Andrew Smith said...

Oh, this is the stuff of a great discussion, Nahno.

Yes... there are certain sentences in every novel I've written that act as types of cardinal points for me, I think... and I've found myself, for whatever reasons, constantly drawn to them because of their rhythm, the appearance of the actual letters on the page, the multiple connotations within their context, and the variety of interpretations which can justifiably derive from them.

Maybe that's my own neurosis/psychosis at play.

But this is definitely something worth talking about, I think.

Jonathon Arntson said...

I'm considering making a personal goal to find something you have no opinion about.

Poetry...poetry...ick.

Matthew Rush said...

Hmm.
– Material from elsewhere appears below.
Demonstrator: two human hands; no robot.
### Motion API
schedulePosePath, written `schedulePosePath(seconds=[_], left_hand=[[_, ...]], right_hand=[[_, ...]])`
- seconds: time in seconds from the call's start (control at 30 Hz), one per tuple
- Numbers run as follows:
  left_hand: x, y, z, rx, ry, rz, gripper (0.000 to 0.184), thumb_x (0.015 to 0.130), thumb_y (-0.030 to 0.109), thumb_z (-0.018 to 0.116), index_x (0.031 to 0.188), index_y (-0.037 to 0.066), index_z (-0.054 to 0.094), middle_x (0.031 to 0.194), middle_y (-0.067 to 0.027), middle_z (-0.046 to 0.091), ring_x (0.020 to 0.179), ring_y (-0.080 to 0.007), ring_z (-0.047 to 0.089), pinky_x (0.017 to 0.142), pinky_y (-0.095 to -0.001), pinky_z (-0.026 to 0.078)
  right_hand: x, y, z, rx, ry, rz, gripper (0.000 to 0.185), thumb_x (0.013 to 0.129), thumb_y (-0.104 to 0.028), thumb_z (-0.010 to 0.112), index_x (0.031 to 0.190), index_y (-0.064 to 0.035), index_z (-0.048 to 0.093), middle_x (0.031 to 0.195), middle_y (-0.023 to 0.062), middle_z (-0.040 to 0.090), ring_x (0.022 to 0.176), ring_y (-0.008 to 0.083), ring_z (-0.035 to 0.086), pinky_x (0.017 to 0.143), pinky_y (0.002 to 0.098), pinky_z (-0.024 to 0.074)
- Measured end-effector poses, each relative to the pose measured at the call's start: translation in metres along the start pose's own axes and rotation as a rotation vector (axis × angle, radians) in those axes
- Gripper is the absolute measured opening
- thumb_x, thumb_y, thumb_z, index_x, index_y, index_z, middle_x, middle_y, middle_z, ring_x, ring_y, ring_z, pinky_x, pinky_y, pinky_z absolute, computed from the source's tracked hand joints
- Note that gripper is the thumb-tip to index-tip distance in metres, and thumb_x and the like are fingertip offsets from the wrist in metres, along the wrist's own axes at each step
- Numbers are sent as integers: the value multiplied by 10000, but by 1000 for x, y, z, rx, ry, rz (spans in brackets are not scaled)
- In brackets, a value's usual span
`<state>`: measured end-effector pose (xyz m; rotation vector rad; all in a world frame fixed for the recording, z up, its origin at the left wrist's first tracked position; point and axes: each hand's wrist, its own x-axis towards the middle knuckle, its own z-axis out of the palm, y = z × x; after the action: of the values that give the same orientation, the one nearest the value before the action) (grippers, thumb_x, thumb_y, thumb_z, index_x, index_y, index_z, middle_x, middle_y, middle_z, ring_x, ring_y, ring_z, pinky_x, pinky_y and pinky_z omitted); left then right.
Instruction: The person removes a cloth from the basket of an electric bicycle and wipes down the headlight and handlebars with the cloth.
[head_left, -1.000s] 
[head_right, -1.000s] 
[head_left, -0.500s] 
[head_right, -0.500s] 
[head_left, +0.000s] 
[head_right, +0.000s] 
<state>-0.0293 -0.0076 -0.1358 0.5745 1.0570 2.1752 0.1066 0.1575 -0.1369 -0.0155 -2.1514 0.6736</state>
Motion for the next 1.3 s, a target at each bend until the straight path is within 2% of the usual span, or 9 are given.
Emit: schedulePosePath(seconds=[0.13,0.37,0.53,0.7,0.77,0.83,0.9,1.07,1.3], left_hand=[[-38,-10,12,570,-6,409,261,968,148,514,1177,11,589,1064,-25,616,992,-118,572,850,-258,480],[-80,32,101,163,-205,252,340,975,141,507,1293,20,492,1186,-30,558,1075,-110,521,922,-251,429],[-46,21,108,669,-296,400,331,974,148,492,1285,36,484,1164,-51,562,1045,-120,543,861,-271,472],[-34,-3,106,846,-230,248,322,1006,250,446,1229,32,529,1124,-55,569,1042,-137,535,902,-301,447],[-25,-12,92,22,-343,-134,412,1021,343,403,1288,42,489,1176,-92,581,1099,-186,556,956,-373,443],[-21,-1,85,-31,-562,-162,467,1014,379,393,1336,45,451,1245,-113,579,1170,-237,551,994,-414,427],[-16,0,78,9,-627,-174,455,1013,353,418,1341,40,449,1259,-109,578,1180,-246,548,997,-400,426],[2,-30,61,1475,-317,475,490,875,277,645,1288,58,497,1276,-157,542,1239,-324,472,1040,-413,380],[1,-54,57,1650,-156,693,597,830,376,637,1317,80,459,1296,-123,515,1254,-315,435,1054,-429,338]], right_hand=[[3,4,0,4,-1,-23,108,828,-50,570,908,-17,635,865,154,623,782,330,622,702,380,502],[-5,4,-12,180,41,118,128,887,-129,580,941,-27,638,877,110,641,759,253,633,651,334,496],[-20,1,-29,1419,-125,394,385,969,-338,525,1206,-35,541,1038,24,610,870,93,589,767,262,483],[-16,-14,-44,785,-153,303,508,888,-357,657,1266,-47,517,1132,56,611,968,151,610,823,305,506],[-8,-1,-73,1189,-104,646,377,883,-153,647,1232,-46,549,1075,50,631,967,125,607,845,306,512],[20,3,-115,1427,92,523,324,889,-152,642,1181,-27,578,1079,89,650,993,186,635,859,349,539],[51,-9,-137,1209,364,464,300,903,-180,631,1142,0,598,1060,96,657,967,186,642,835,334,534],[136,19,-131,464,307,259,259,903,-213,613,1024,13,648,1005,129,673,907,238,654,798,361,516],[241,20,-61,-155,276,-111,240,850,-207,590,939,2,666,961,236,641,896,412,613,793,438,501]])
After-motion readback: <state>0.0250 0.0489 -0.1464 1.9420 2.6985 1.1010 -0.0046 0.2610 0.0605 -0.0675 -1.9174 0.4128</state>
I'm not so sure that something can't be verse-esque, verse, and not verse at the same time. I mean what is verse, anyway? Have you read Kerouac's 'On Western Haiku?'

It's incredible, and is, I suppose, technically poetry, but I'm not so sure it's verse.

Joe Lunievicz said...

This is a great thread. I've thought about this as a writer and as a reader. I think one sentence can make a difference - and for me it's expecially true for the opening sentence of a novel. I agonize over that as a writer because for me it has to both hook the reader and set the tone and direction for the whole book. I think the opening lline has to be perfect. I wish I could tell when other lines in my work were equally as important but I have a difficult time seeing the forest for trees until way later in the editing process. I think recognizing the importance of individual lines at key points in a work means that the writer has a great sense of story arc and structure - something I struggle with.

Sometimes I think of a book as a fireworks display with pauses, small bursts, and sensational explosions or displays of color without sound - appearing at intervals throughout the tale. As a reader I like a balance with some sentences that make me stop, pause, and just wonder at what's happening before I move on. I don't necessarily remember the sentences later but I do remember their effect and the point in the story that they appeared.

Andrew Smith said...

Oh... I totally agree about the first sentence in a book, and the whole fireworks display idea.

There are always going to be those few scattered sentences here and there, that, for me, entirely make the book what it is.

Laura Campbell said...

I participated in NaNo for the first time in November 2010. The mystery novel I wrote is still hiding in my filing cabinet. I'm getting the itch to yank it from the darkness and begin revisions. I've been busy with a creative writing class I believe will make a massive improvement on what I wrote.

Speaking of sentences...as an voracious reader, I run across sentences that strike me. They're written down in my journals, and they still have meaning to me years later. Somehow everything just falls into place and makes magic.